> Prompt
An exact transcription of all the data is required; the pictures are to be left out.

> Recorded data
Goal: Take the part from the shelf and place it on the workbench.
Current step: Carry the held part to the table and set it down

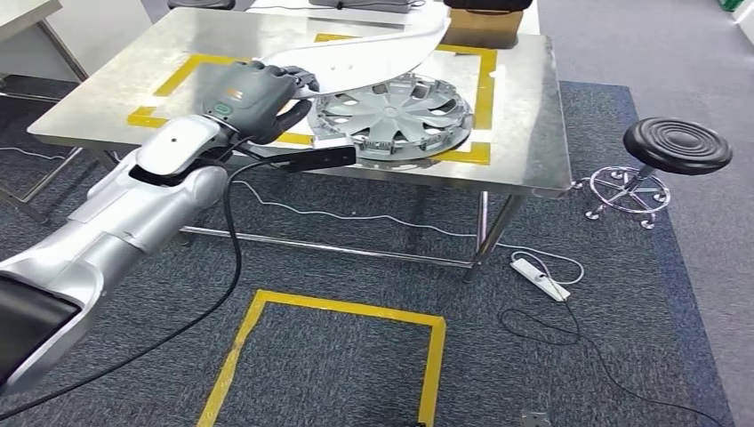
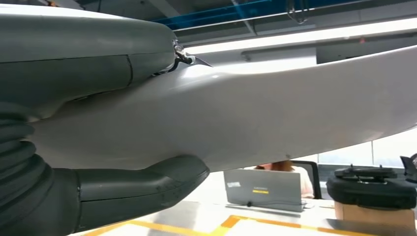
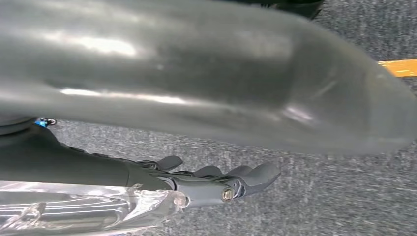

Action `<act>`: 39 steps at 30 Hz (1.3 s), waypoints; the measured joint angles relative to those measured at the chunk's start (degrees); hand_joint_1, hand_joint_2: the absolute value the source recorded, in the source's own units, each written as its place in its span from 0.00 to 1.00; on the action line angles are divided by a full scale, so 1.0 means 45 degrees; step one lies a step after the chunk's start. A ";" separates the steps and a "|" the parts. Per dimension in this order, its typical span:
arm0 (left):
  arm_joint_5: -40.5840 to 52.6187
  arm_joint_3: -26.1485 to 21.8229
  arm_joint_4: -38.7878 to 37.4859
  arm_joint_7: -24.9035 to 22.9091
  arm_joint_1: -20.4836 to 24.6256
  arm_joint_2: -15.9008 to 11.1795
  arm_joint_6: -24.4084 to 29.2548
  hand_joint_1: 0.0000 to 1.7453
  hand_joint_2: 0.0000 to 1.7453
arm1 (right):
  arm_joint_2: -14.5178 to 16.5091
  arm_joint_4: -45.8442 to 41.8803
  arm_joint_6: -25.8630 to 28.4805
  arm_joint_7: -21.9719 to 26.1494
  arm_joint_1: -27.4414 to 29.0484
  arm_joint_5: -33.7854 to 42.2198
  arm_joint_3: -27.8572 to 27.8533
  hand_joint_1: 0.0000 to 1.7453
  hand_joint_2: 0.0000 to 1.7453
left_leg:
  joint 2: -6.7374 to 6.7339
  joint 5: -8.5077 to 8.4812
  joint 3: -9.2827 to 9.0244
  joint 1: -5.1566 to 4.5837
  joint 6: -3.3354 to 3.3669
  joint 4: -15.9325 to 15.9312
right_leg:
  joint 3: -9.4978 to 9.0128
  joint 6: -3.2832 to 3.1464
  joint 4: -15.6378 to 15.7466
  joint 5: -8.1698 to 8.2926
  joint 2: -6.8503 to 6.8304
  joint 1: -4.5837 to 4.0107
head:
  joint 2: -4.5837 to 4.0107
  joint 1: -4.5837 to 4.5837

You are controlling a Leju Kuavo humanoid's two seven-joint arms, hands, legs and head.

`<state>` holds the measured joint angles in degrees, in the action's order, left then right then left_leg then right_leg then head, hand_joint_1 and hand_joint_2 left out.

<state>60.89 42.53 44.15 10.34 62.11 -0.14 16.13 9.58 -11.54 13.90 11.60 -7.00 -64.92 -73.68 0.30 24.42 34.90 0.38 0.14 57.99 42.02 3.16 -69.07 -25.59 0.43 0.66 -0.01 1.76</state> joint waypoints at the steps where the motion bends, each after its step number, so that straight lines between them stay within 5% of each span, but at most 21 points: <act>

> Output below
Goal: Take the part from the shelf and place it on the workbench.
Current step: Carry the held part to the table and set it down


Action `<act>`: 39 steps at 30 Hz (1.3 s), waypoints; the measured joint angles relative to those measured at the chunk's start (degrees); hand_joint_1, hand_joint_2: the absolute value the source recorded, in the source's own units, each written as its place in its span from 0.00 to 1.00; on the action line angles are divided by a full scale, so 1.0 means 45 degrees; step one lies a step after the chunk's start. A ";" separates the steps and a "|" the parts. Per dimension in this order, its typical span:
arm0 (left):
  arm_joint_5: -40.5840 to 52.6187
  arm_joint_3: -26.1485 to 21.8229
  arm_joint_4: -38.7878 to 37.4859
  arm_joint_7: -24.9035 to 22.9091
  arm_joint_1: -20.4836 to 24.6256
  arm_joint_2: -15.9008 to 11.1795
  arm_joint_6: -24.4084 to 29.2548
  hand_joint_1: 0.0000 to 1.7453
  hand_joint_2: 0.0000 to 1.7453
arm1 (right):
  arm_joint_2: -14.5178 to 16.5091
  arm_joint_4: -45.8442 to 41.8803
  arm_joint_6: -25.8630 to 28.4805
  arm_joint_7: -21.9719 to 26.1494
  arm_joint_1: -27.4414 to 29.0484
  arm_joint_5: -33.7854 to 42.2198
  arm_joint_3: -27.8572 to 27.8533
  hand_joint_1: 0.0000 to 1.7453
  hand_joint_2: 0.0000 to 1.7453
left_leg:
  joint 2: -6.7374 to 6.7339
  joint 5: -8.5077 to 8.4812
  joint 3: -9.2827 to 9.0244
  joint 1: -5.1566 to 4.5837
  joint 6: -3.3354 to 3.3669
  joint 4: -15.9325 to 15.9312
right_leg:
  joint 3: -9.4978 to 9.0128
  joint 6: -3.2832 to 3.1464
  joint 4: -15.6378 to 15.7466
  joint 5: -8.1698 to 8.2926
  joint 2: -6.8503 to 6.8304
  joint 1: -4.5837 to 4.0107
head:
  joint 2: -4.5837 to 4.0107
  joint 1: -4.5837 to 4.5837

You are controlling a Leju Kuavo humanoid's two seven-joint arms, hands, legs and head.

`<state>` holds the measured joint angles in degrees, in the action's order, left then right then left_leg then right_leg then head, hand_joint_1 and hand_joint_2 left out.

<state>60.89 42.53 44.15 10.34 62.11 -0.14 16.13 9.58 -11.54 13.90 11.60 -7.00 -64.92 -73.68 0.30 24.42 34.90 0.38 0.14 57.99 42.02 3.16 -69.07 -25.59 0.43 0.66 -0.01 1.76</state> joint waypoints at the steps where the motion bends, each after its step number, so that straight lines between them stay within 5% of each span, but at most 21 points: <act>

What was produced is the complete output.